Flashing the Firmware
Once everything was ready to go, I had to figure out which version of Simonk would work with Turnigy Multistar ESCs. Based off of this forum post, it appears that the kda version is compatible with Turnigy Multistar ESCs up to 30 amps. I downloaded the latest version of Simonk, which include the hex files for each specific version.
Now it’s time to use avrdude to actually do the flashing. I plugged in my Bus Pirate and opened a terminal.
If you haven’t installed avrdude, the easist way to get it is probably through installing the Arduino GUI. There are also a few avrdude packages available for major Linux distros.
As a precaution, I started by using avrdude to read the factory firmware from the ESC and write it to a file. In the event that something goes wrong, I should be able to use this to restore the factory firmware. Otherwise, it would be overwritten by SimonK and lost forever.
$ avrdude -c buspirate -P /dev/ttyUSB0 -p m8 -U flash:r:factory.hex
Make sure to set the appropriate options for avrdude, including programmer, chip type, and com port.
It’s time to flash Simonk. Make sure kda.hex is in the same directory as avrdude is being run.

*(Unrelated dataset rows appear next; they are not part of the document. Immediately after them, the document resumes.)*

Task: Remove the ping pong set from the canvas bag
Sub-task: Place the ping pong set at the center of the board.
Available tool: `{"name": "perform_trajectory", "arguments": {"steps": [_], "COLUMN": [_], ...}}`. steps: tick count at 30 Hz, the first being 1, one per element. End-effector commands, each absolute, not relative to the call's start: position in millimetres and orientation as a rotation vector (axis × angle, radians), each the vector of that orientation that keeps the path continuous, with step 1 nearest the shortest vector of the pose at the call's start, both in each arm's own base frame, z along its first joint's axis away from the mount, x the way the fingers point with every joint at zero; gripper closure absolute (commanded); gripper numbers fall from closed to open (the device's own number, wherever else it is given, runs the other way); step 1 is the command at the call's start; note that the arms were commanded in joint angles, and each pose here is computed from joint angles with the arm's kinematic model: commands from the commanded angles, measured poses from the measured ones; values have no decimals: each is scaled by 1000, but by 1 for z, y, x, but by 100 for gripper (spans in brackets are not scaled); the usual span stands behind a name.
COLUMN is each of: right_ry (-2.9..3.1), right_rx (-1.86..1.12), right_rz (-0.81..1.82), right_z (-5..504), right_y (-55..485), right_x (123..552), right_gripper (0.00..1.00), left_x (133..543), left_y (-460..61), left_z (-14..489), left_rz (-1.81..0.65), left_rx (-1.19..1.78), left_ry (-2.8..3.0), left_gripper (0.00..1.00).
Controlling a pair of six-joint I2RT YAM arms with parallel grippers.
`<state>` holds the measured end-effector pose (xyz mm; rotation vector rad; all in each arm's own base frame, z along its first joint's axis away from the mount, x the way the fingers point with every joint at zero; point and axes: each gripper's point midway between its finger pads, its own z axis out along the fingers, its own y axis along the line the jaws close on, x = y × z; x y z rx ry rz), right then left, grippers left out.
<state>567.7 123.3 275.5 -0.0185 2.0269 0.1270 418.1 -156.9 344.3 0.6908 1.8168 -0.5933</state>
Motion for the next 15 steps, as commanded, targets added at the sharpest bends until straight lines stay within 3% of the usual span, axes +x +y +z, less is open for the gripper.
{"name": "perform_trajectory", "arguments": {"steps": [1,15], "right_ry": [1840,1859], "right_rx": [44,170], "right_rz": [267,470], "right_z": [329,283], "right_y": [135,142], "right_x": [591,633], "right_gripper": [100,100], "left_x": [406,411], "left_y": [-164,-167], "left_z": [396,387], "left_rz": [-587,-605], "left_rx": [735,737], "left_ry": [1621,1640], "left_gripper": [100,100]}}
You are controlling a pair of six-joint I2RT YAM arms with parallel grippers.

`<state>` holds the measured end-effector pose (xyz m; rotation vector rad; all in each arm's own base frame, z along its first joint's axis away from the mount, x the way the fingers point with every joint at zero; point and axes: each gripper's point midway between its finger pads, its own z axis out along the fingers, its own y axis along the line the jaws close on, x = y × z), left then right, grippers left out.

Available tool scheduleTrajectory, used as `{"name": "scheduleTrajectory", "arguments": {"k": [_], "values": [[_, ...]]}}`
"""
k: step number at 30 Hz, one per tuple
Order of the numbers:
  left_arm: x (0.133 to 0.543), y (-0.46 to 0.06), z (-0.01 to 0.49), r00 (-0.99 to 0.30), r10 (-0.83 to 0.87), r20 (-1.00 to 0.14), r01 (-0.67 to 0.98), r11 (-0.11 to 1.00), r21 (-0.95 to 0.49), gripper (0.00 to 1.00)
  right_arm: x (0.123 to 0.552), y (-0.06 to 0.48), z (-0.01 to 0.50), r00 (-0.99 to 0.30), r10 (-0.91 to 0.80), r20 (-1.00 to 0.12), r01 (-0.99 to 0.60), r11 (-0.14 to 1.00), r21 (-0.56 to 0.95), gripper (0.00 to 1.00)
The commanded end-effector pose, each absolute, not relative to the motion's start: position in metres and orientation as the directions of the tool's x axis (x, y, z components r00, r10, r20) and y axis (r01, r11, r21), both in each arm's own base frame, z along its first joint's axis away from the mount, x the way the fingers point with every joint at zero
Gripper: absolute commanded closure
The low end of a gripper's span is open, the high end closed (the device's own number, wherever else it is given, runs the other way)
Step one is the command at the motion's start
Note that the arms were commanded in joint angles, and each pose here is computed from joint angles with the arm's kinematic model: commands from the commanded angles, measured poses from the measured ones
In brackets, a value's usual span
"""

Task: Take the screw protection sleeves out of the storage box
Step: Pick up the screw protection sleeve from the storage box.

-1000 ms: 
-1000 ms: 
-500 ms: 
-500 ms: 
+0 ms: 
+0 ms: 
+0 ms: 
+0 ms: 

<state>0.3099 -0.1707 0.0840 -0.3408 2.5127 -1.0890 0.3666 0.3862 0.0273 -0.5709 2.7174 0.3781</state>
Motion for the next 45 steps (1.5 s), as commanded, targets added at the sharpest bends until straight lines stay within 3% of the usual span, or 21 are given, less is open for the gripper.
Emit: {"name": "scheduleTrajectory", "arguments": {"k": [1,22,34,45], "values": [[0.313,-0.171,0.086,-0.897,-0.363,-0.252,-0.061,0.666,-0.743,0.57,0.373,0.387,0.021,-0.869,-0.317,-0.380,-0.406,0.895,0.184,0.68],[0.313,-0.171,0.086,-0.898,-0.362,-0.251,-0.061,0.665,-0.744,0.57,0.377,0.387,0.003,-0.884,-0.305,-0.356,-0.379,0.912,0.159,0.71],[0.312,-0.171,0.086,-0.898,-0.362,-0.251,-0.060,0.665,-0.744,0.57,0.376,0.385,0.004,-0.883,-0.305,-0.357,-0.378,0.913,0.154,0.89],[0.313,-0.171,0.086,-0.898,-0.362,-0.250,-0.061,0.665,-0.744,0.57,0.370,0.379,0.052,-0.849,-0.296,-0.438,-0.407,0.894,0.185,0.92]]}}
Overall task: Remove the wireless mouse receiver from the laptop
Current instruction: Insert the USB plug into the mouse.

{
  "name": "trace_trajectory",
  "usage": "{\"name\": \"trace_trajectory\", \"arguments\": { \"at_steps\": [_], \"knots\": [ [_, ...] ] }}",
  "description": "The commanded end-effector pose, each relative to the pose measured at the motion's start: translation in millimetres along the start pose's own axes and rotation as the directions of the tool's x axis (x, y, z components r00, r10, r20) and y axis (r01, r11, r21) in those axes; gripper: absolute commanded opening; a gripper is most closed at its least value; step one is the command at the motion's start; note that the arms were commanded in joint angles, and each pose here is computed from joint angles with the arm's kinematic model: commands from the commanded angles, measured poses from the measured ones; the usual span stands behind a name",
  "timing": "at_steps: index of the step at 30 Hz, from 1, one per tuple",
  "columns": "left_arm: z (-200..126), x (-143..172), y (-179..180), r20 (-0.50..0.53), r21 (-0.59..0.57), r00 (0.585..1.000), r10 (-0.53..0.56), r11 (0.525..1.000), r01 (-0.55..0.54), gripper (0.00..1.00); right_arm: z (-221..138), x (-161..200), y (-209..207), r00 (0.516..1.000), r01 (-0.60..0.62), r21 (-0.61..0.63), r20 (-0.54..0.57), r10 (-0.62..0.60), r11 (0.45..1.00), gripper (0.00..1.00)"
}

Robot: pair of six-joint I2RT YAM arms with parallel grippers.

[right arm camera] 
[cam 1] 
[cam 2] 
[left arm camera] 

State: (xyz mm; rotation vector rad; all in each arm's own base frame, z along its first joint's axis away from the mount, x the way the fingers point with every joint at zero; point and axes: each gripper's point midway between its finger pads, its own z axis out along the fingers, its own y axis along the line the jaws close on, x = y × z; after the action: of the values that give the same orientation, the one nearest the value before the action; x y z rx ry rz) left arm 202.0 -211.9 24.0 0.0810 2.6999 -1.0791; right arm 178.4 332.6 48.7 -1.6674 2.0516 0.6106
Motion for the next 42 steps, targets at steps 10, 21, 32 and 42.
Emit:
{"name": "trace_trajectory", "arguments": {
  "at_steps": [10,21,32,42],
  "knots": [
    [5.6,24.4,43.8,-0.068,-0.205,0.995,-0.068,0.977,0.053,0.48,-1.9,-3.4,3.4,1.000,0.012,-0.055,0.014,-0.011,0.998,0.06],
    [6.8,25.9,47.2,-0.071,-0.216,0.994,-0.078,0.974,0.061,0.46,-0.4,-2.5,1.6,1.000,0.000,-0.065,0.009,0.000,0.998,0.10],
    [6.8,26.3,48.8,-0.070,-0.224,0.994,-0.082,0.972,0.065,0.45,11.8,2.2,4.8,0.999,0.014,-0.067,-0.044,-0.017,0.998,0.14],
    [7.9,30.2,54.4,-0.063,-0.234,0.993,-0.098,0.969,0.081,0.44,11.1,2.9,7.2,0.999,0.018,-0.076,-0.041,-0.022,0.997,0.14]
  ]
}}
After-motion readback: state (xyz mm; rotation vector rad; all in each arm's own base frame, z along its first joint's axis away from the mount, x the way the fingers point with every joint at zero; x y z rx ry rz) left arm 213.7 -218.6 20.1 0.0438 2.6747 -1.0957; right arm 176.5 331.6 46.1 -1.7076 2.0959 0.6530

$ avrdude -c buspirate -P /dev/ttyUSB0 -p m8 -U flash:w:kda.hex
Flashing the firmware should look something like this, where avrdude write the file and then reads it back to ensure that it was written correctly:
Attempting to initiate BusPirate binary mode... avrdude: AVR device initialized and ready to accept instructions Reading | ################################################## | 100% 0.01s avrdude: Device signature = 0x1e9307 avrdude: NOTE: "flash" memory has been specified, an erase cycle will be performed To disable this feature, specify the -D option. avrdude: erasing chip avrdude: reading input file "kda.hex" avrdude: input file kda.hex auto detected as Intel Hex avrdude: writing flash (8192 bytes): Writing | ################################################## | 100% 3.63s avrdude: 8192 bytes of flash written avrdude: verifying flash memory against kda.hex: avrdude: load data flash data from input file kda.hex: avrdude: input file kda.hex auto detected as Intel Hex avrdude: input file kda.hex contains 8192 bytes avrdude: reading on-chip flash data: Reading | ################################################## | 100% 13.78s avrdude: verifying ... avrdude: 8192 bytes of flash verified avrdude: safemode: Fuses OK (E:FF, H:C9, L:9F) avrdude done. Thank you.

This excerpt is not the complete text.